▶ _What you will do_: Start to finish, copy the data exactly.

▶ _Collected data_:
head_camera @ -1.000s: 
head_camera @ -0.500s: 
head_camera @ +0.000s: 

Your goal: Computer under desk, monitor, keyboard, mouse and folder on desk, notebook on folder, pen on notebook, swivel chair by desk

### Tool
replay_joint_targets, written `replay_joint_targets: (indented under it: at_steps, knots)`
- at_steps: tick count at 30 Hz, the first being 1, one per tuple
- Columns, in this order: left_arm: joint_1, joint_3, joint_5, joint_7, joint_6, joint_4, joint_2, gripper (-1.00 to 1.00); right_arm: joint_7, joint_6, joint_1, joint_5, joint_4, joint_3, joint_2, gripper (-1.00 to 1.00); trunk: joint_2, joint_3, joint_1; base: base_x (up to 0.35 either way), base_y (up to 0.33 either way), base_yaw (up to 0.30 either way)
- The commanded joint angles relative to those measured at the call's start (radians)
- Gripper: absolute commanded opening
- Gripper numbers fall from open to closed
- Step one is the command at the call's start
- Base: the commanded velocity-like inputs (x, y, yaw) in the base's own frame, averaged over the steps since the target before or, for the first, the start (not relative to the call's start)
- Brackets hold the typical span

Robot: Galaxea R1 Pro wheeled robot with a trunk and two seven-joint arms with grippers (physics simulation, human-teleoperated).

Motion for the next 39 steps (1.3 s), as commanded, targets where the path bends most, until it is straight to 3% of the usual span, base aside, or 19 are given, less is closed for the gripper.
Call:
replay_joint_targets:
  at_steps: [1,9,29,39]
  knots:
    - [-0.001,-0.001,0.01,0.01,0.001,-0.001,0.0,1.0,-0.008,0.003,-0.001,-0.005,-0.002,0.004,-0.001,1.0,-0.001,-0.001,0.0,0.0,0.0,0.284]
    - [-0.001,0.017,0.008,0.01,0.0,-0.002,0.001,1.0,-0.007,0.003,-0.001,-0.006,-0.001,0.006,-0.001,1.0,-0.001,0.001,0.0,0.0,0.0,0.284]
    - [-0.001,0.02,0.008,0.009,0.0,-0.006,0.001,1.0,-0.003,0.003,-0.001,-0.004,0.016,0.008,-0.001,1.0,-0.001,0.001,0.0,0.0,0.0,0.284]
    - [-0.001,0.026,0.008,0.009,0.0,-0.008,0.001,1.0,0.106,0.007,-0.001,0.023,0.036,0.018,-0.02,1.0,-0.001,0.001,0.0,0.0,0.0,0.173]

▶ _Expected answer_:
head_camera @ -1.000s: 
head_camera @ -0.500s: 
head_camera @ +0.000s: 

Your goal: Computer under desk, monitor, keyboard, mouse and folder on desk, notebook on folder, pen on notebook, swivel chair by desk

### Tool
replay_joint_targets, written `replay_joint_targets: (indented under it: at_steps, knots)`
- at_steps: tick count at 30 Hz, the first being 1, one per tuple
- Columns, in this order: left_arm: joint_1, joint_3, joint_5, joint_7, joint_6, joint_4, joint_2, gripper (-1.00 to 1.00); right_arm: joint_7, joint_6, joint_1, joint_5, joint_4, joint_3, joint_2, gripper (-1.00 to 1.00); trunk: joint_2, joint_3, joint_1; base: base_x (up to 0.35 either way), base_y (up to 0.33 either way), base_yaw (up to 0.30 either way)
- The commanded joint angles relative to those measured at the call's start (radians)
- Gripper: absolute commanded opening
- Gripper numbers fall from open to closed
- Step one is the command at the call's start
- Base: the commanded velocity-like inputs (x, y, yaw) in the base's own frame, averaged over the steps since the target before or, for the first, the start (not relative to the call's start)
- Brackets hold the typical span

Robot: Galaxea R1 Pro wheeled robot with a trunk and two seven-joint arms with grippers (physics simulation, human-teleoperated).

Motion for the next 39 steps (1.3 s), as commanded, targets where the path bends most, until it is straight to 3% of the usual span, base aside, or 19 are given, less is closed for the gripper.
Call:
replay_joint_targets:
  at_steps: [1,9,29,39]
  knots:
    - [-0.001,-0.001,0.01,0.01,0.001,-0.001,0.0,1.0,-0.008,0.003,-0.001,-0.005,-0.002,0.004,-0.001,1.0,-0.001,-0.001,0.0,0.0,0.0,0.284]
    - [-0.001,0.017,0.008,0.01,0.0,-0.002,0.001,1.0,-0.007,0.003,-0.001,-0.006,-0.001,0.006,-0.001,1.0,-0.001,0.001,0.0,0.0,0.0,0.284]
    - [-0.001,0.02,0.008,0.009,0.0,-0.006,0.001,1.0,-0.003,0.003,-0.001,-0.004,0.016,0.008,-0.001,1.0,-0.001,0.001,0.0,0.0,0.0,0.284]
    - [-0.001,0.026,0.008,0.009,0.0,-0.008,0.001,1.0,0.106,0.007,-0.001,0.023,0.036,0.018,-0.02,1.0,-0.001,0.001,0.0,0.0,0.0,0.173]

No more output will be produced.